Without any change, set down every record below.

[Source records]
>>>>>
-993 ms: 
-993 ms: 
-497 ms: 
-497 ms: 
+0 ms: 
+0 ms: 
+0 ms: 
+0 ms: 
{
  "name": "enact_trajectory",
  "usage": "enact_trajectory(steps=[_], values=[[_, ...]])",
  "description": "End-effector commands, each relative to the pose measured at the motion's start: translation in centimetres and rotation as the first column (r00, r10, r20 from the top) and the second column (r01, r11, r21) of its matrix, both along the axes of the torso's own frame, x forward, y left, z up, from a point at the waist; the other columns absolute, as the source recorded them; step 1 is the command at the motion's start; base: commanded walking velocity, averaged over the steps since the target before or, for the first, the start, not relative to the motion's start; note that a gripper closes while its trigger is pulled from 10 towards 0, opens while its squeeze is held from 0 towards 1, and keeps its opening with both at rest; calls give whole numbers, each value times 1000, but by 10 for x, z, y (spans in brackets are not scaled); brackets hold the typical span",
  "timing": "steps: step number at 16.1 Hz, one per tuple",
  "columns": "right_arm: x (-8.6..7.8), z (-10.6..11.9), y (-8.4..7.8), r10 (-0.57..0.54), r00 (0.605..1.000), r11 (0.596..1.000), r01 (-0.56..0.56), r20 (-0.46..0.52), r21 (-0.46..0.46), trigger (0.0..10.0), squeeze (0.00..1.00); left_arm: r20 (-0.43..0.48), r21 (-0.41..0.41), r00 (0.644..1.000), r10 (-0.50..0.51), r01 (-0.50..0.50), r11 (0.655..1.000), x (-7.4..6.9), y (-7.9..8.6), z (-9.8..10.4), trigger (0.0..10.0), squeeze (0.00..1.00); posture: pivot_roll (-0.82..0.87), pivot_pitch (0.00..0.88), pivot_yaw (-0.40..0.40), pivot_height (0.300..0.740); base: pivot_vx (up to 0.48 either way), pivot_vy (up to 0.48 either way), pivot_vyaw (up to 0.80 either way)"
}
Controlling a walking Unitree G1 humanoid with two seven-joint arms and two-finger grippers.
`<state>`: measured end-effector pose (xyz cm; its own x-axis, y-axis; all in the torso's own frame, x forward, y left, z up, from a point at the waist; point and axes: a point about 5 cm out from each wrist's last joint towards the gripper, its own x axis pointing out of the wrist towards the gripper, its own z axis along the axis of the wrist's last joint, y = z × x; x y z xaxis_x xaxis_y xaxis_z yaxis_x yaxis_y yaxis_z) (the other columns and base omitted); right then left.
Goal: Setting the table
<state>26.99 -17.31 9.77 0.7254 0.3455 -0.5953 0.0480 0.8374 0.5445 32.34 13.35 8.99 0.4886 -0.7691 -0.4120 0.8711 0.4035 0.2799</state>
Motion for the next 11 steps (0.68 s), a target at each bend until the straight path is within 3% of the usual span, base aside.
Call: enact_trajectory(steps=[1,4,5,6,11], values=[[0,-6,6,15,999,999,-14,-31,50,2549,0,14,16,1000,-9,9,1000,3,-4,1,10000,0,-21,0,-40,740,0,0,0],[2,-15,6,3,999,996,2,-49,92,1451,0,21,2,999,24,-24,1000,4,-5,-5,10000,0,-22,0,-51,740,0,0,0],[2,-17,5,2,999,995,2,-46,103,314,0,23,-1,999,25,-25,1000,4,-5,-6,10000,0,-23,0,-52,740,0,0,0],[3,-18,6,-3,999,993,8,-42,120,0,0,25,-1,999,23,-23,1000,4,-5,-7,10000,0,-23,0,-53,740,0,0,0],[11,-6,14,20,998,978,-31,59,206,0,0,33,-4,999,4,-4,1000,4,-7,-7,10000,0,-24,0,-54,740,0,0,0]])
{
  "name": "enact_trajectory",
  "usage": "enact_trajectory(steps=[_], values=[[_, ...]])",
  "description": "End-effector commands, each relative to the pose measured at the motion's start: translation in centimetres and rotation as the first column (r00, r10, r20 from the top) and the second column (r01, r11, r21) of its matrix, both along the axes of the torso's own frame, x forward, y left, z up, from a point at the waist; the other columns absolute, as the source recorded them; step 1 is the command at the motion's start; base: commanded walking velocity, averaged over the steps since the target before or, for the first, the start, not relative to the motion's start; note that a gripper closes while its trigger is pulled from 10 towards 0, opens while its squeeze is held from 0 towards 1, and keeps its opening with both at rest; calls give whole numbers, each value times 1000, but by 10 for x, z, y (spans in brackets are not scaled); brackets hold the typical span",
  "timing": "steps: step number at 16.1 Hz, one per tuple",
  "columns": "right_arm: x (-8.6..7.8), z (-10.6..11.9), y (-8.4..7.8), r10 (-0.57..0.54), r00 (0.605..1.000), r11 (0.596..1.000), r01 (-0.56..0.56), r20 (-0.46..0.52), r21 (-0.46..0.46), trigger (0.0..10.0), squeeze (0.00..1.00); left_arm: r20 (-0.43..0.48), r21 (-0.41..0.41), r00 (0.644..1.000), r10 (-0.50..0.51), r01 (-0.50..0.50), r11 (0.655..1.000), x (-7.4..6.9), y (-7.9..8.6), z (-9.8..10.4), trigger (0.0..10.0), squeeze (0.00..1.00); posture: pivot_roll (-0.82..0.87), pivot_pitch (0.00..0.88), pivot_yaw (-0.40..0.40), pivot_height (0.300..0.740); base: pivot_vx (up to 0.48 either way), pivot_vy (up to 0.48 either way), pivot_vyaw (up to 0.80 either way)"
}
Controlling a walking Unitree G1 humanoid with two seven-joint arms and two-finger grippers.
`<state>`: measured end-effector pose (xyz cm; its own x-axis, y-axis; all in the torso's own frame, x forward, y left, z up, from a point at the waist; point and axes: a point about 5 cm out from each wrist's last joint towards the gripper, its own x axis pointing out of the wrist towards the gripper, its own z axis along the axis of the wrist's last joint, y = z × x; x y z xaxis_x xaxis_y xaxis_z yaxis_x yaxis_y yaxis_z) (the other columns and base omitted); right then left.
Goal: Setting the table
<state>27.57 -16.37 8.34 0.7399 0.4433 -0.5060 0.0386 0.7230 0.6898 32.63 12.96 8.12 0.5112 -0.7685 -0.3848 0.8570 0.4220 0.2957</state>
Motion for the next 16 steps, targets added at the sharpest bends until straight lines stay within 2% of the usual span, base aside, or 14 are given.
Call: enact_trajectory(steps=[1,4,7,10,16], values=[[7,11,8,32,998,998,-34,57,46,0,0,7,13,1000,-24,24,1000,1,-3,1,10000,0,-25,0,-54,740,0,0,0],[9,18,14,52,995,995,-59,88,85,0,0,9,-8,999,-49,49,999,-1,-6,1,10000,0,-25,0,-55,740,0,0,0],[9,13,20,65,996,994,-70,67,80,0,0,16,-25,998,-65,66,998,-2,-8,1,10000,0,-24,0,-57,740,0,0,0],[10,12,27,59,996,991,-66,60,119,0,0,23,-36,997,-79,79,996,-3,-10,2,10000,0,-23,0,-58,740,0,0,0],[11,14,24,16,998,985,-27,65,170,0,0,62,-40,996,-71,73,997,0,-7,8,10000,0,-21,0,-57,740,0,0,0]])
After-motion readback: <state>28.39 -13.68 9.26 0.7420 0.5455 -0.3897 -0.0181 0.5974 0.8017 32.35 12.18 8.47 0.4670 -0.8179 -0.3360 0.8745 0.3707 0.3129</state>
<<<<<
→ Exercise answer:
-993 ms: 
-993 ms: 
-497 ms: 
-497 ms: 
+0 ms: 
+0 ms: 
+0 ms: 
+0 ms: 
{
  "name": "enact_trajectory",
  "usage": "enact_trajectory(steps=[_], values=[[_, ...]])",
  "description": "End-effector commands, each relative to the pose measured at the motion's start: translation in centimetres and rotation as the first column (r00, r10, r20 from the top) and the second column (r01, r11, r21) of its matrix, both along the axes of the torso's own frame, x forward, y left, z up, from a point at the waist; the other columns absolute, as the source recorded them; step 1 is the command at the motion's start; base: commanded walking velocity, averaged over the steps since the target before or, for the first, the start, not relative to the motion's start; note that a gripper closes while its trigger is pulled from 10 towards 0, opens while its squeeze is held from 0 towards 1, and keeps its opening with both at rest; calls give whole numbers, each value times 1000, but by 10 for x, z, y (spans in brackets are not scaled); brackets hold the typical span",
  "timing": "steps: step number at 16.1 Hz, one per tuple",
  "columns": "right_arm: x (-8.6..7.8), z (-10.6..11.9), y (-8.4..7.8), r10 (-0.57..0.54), r00 (0.605..1.000), r11 (0.596..1.000), r01 (-0.56..0.56), r20 (-0.46..0.52), r21 (-0.46..0.46), trigger (0.0..10.0), squeeze (0.00..1.00); left_arm: r20 (-0.43..0.48), r21 (-0.41..0.41), r00 (0.644..1.000), r10 (-0.50..0.51), r01 (-0.50..0.50), r11 (0.655..1.000), x (-7.4..6.9), y (-7.9..8.6), z (-9.8..10.4), trigger (0.0..10.0), squeeze (0.00..1.00); posture: pivot_roll (-0.82..0.87), pivot_pitch (0.00..0.88), pivot_yaw (-0.40..0.40), pivot_height (0.300..0.740); base: pivot_vx (up to 0.48 either way), pivot_vy (up to 0.48 either way), pivot_vyaw (up to 0.80 either way)"
}
Controlling a walking Unitree G1 humanoid with two seven-joint arms and two-finger grippers.
`<state>`: measured end-effector pose (xyz cm; its own x-axis, y-axis; all in the torso's own frame, x forward, y left, z up, from a point at the waist; point and axes: a point about 5 cm out from each wrist's last joint towards the gripper, its own x axis pointing out of the wrist towards the gripper, its own z axis along the axis of the wrist's last joint, y = z × x; x y z xaxis_x xaxis_y xaxis_z yaxis_x yaxis_y yaxis_z) (the other columns and base omitted); right then left.
Goal: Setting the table
<state>26.99 -17.31 9.77 0.7254 0.3455 -0.5953 0.0480 0.8374 0.5445 32.34 13.35 8.99 0.4886 -0.7691 -0.4120 0.8711 0.4035 0.2799</state>
Motion for the next 11 steps (0.68 s), a target at each bend until the straight path is within 3% of the usual span, base aside.
Call: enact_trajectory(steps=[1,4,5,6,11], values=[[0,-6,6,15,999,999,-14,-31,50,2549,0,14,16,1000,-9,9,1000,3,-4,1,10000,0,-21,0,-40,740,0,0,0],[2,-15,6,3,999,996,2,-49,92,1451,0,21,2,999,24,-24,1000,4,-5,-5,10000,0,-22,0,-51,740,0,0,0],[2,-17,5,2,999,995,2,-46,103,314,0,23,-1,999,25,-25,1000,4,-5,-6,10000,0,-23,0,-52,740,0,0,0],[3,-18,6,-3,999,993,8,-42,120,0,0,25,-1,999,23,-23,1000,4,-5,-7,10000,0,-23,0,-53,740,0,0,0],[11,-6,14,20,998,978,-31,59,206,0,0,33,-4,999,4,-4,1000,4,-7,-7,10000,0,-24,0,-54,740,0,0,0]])
{
  "name": "enact_trajectory",
  "usage": "enact_trajectory(steps=[_], values=[[_, ...]])",
  "description": "End-effector commands, each relative to the pose measured at the motion's start: translation in centimetres and rotation as the first column (r00, r10, r20 from the top) and the second column (r01, r11, r21) of its matrix, both along the axes of the torso's own frame, x forward, y left, z up, from a point at the waist; the other columns absolute, as the source recorded them; step 1 is the command at the motion's start; base: commanded walking velocity, averaged over the steps since the target before or, for the first, the start, not relative to the motion's start; note that a gripper closes while its trigger is pulled from 10 towards 0, opens while its squeeze is held from 0 towards 1, and keeps its opening with both at rest; calls give whole numbers, each value times 1000, but by 10 for x, z, y (spans in brackets are not scaled); brackets hold the typical span",
  "timing": "steps: step number at 16.1 Hz, one per tuple",
  "columns": "right_arm: x (-8.6..7.8), z (-10.6..11.9), y (-8.4..7.8), r10 (-0.57..0.54), r00 (0.605..1.000), r11 (0.596..1.000), r01 (-0.56..0.56), r20 (-0.46..0.52), r21 (-0.46..0.46), trigger (0.0..10.0), squeeze (0.00..1.00); left_arm: r20 (-0.43..0.48), r21 (-0.41..0.41), r00 (0.644..1.000), r10 (-0.50..0.51), r01 (-0.50..0.50), r11 (0.655..1.000), x (-7.4..6.9), y (-7.9..8.6), z (-9.8..10.4), trigger (0.0..10.0), squeeze (0.00..1.00); posture: pivot_roll (-0.82..0.87), pivot_pitch (0.00..0.88), pivot_yaw (-0.40..0.40), pivot_height (0.300..0.740); base: pivot_vx (up to 0.48 either way), pivot_vy (up to 0.48 either way), pivot_vyaw (up to 0.80 either way)"
}
Controlling a walking Unitree G1 humanoid with two seven-joint arms and two-finger grippers.
`<state>`: measured end-effector pose (xyz cm; its own x-axis, y-axis; all in the torso's own frame, x forward, y left, z up, from a point at the waist; point and axes: a point about 5 cm out from each wrist's last joint towards the gripper, its own x axis pointing out of the wrist towards the gripper, its own z axis along the axis of the wrist's last joint, y = z × x; x y z xaxis_x xaxis_y xaxis_z yaxis_x yaxis_y yaxis_z) (the other columns and base omitted); right then left.
Goal: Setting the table
<state>27.57 -16.37 8.34 0.7399 0.4433 -0.5060 0.0386 0.7230 0.6898 32.63 12.96 8.12 0.5112 -0.7685 -0.3848 0.8570 0.4220 0.2957</state>
Motion for the next 16 steps, targets added at the sharpest bends until straight lines stay within 2% of the usual span, base aside, or 14 are given.
Call: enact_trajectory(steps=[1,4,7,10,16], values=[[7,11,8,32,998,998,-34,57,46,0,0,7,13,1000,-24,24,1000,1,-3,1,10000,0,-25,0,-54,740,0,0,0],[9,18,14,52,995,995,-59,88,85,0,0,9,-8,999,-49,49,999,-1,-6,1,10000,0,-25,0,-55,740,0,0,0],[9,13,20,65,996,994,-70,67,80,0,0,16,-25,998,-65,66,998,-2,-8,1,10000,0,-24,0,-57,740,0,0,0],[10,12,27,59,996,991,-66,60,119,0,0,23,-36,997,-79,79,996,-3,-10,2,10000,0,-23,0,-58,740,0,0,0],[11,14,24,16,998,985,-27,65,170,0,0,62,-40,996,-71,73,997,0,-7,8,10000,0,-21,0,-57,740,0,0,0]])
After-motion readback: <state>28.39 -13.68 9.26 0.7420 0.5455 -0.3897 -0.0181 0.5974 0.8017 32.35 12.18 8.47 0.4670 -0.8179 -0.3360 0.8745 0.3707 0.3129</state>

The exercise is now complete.